L’origine d’un peuple

Ce qui explique cet attrait pour l’île, cet engouement, c’est certainement la nébuleuse mystérieuse qui gravite autour de ce territoire, essentiellement causée par sa position. Loin de tout, coupée du monde durant plusieurs siècles, l’île de Pâques fait naître beaucoup de suppositions et peu de certitudes, autant sur le mode de vie de ses habitants que sur l’historique de l’île avant sa découverte par le monde occidental.

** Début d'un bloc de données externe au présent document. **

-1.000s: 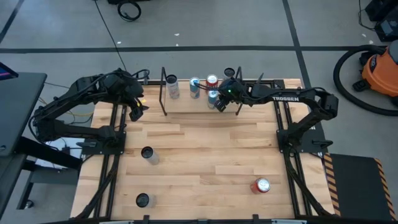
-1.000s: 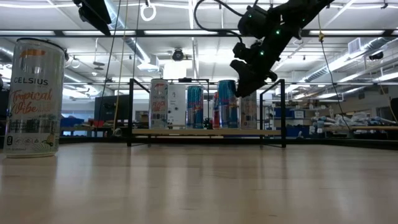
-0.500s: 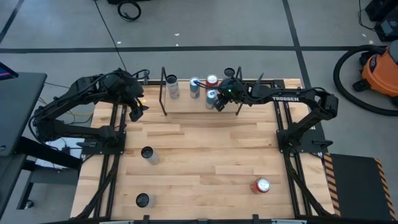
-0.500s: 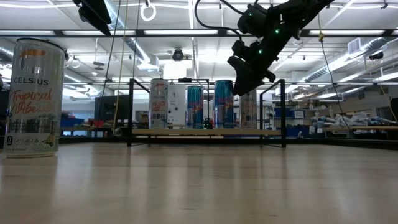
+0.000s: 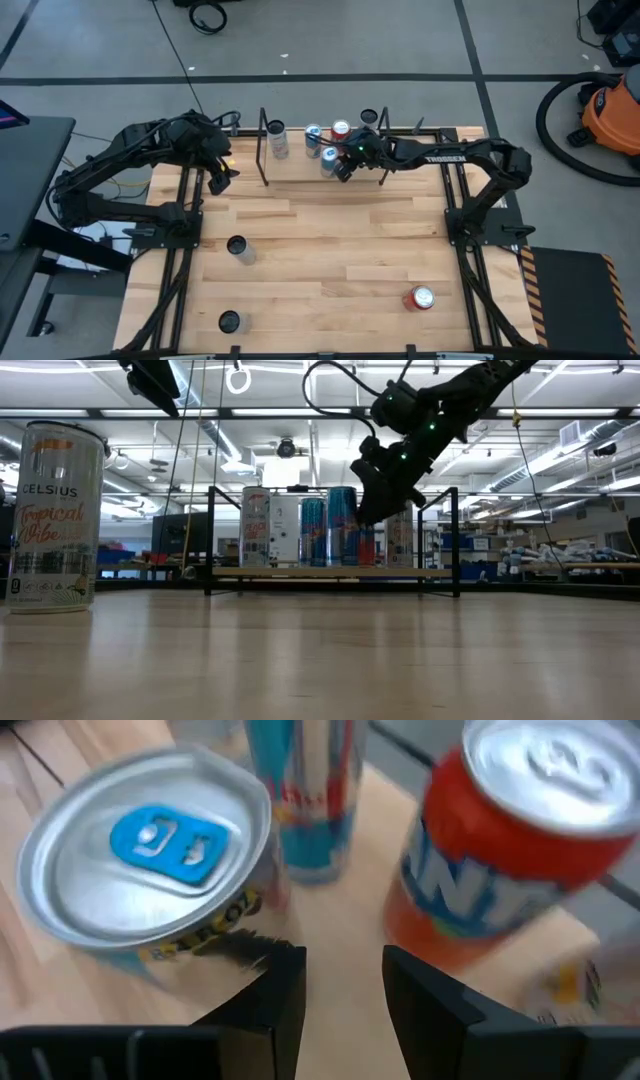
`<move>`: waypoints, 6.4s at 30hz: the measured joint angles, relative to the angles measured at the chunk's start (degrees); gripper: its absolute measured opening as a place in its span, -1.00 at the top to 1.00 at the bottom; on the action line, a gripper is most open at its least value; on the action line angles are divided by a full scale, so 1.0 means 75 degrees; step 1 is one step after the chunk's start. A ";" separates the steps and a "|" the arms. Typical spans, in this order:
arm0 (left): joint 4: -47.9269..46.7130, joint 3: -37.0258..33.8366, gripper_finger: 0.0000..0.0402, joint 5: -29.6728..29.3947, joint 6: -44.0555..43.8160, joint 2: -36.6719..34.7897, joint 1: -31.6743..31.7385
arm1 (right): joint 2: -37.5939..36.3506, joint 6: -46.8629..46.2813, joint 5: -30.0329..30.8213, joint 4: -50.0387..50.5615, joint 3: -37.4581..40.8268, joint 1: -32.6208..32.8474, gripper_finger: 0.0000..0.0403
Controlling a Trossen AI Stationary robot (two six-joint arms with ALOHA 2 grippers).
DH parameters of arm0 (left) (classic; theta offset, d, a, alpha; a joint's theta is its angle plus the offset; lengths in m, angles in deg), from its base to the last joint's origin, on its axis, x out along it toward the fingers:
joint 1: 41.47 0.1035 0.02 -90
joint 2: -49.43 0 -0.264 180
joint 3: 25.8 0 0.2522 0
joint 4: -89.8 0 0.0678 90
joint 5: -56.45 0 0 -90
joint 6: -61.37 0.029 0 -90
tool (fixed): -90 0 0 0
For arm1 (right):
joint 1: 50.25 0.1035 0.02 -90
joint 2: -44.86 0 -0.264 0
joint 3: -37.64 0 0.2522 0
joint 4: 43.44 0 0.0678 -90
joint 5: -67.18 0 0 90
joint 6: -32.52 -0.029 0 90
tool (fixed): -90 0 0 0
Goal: Place canned beverage on shelf
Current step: Put the blue soda can on the shelf aligned with the other blue soda can, then put the white yellow soda can on the shelf aligned with the other white yellow soda can
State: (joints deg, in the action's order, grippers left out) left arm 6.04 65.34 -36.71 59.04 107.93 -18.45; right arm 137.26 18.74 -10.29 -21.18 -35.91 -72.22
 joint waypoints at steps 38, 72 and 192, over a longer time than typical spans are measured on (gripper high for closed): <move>-0.0003 0.0000 -0.49 -0.0003 0.0005 0.0000 0.0000 | -0.0118 -0.0235 -0.0369 -0.0060 -0.0035 -0.0020 0.30; 0.0047 0.0000 -0.49 -0.0003 0.0005 0.0000 0.0000 | -0.0209 -0.0916 -0.1048 -0.0336 -0.0035 0.0320 0.30; 0.0131 -0.0003 -0.49 0.0006 -0.0564 -0.0001 -0.0020 | 0.0926 0.1446 -0.2587 -0.5360 -0.0035 0.3134 -0.94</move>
State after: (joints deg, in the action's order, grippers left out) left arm 7.02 65.32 -36.66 54.82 107.92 -18.60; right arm 144.21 29.58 -29.69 -61.38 -36.17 -48.72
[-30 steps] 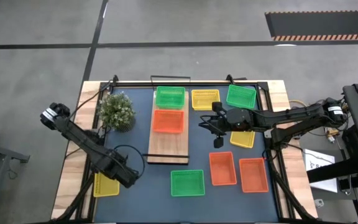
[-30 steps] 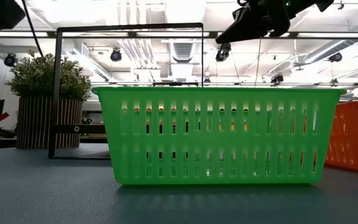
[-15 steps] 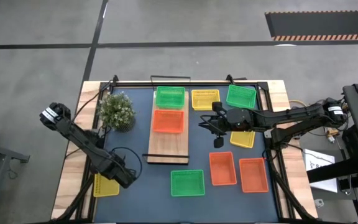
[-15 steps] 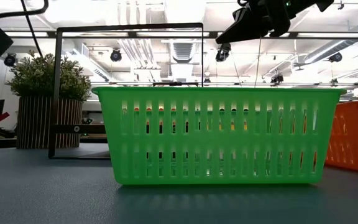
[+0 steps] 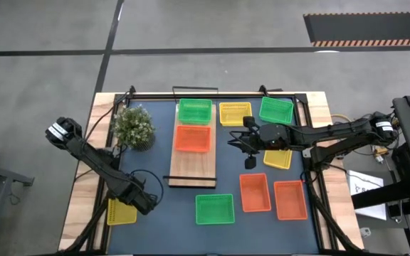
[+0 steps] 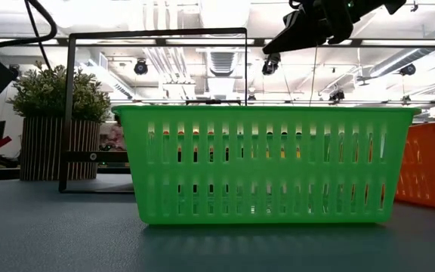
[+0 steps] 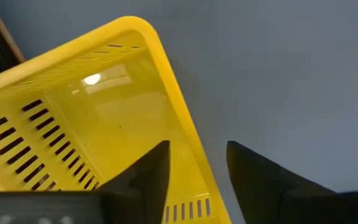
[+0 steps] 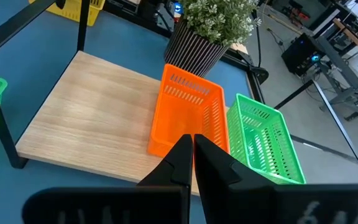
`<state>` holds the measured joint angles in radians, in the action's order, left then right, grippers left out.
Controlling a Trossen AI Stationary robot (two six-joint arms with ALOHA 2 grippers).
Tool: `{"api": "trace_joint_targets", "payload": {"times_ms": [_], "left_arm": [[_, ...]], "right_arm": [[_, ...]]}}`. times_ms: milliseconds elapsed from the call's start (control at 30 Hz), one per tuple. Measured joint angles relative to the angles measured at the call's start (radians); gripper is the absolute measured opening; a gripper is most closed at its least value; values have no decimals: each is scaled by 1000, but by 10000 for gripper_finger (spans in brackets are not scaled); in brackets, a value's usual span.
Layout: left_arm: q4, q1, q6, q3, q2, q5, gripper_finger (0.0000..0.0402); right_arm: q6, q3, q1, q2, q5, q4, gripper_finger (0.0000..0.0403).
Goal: Stack baskets on shelf by color
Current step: Put the bottom yellow bin on the shelf
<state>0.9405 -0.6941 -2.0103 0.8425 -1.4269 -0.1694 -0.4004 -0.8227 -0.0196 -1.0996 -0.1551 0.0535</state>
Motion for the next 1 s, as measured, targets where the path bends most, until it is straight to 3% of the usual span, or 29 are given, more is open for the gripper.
{"api": "trace_joint_targets", "payload": {"times_ms": [233,333,433,533,667,800,1000], "left_arm": [[-4,-1,4,8,0,-51,15],[2,0,46,29,0,-75,7],[54,0,117,92,1,-177,2],[97,-1,270,198,1,-292,1],[102,-4,476,379,2,-327,1],[114,-1,503,586,2,-296,1],[244,-2,722,857,-6,-32,0]], "right_arm": [[14,1,0,0,0,1,9],[11,2,0,0,0,1,9],[10,5,0,0,0,2,9],[9,5,0,0,0,2,9],[9,5,0,0,0,2,9],[16,5,0,0,0,2,9],[34,5,0,-1,0,1,9]]}}
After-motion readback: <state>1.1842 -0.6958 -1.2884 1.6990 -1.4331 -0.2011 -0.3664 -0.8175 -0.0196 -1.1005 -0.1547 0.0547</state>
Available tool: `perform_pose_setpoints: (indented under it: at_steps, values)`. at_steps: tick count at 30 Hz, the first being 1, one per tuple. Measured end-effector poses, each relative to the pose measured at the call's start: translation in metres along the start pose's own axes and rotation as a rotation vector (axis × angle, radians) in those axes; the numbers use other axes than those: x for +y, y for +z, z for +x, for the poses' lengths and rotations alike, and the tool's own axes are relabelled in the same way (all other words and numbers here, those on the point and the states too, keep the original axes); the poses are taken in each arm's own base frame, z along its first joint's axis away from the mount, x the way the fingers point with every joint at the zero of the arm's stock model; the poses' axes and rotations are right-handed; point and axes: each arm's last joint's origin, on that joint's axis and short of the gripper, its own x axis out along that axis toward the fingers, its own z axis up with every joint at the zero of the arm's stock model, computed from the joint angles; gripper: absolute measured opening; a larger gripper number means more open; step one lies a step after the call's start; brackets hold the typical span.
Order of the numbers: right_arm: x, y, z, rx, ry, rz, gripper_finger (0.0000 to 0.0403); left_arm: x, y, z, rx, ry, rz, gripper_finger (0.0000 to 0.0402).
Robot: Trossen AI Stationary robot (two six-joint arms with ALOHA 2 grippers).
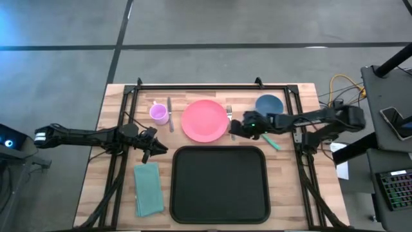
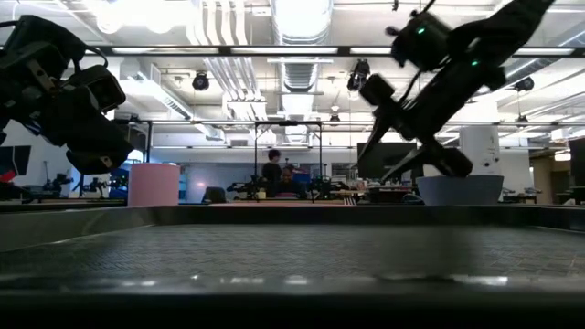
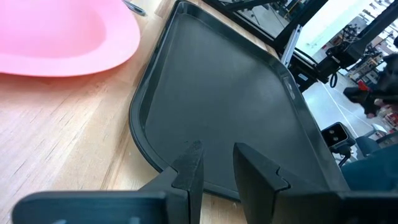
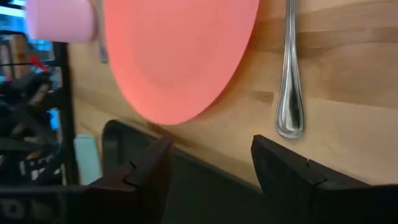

La découverte de l’île de Pâques par l’Occident est à imputer à un Hollandais, Jokob Roggeveen. Ce navigateur aperçoit l’île pour la première fois en 1722, le dimanche 5 avril pour être précis. C’est le jour de la fête de Pâques, et Roggeveen s’en inspire pour baptiser l’île. Mais, si cette dénomination est la plus connue, le nom officiel de l’île reste Rapa Nui, ce qui signifie « grande Rapa », en comparaison à l’île de Rapa en Polynésie. Ce nom officiel rappelle que l’île a été colonisée pour la première fois, selon toute vraisemblance, par des Polynésiens venus par voie maritime des Marquises ou de Tuamotu. De récentes recherches datent l’arrivée de ces premières populations au douzième siècle, mais rien n’est certain. De même, face à l’absence de ressources animales, on dit que les autochtones se sont longtemps livrés au cannibalisme…Quoi qu’il en soit, il est difficile de rester insensible aux conditions de vie des habitants de Rapa Nui qui ont, au fil des siècles, certainement livré un combat permanent pour survivre avec très peu de ressources.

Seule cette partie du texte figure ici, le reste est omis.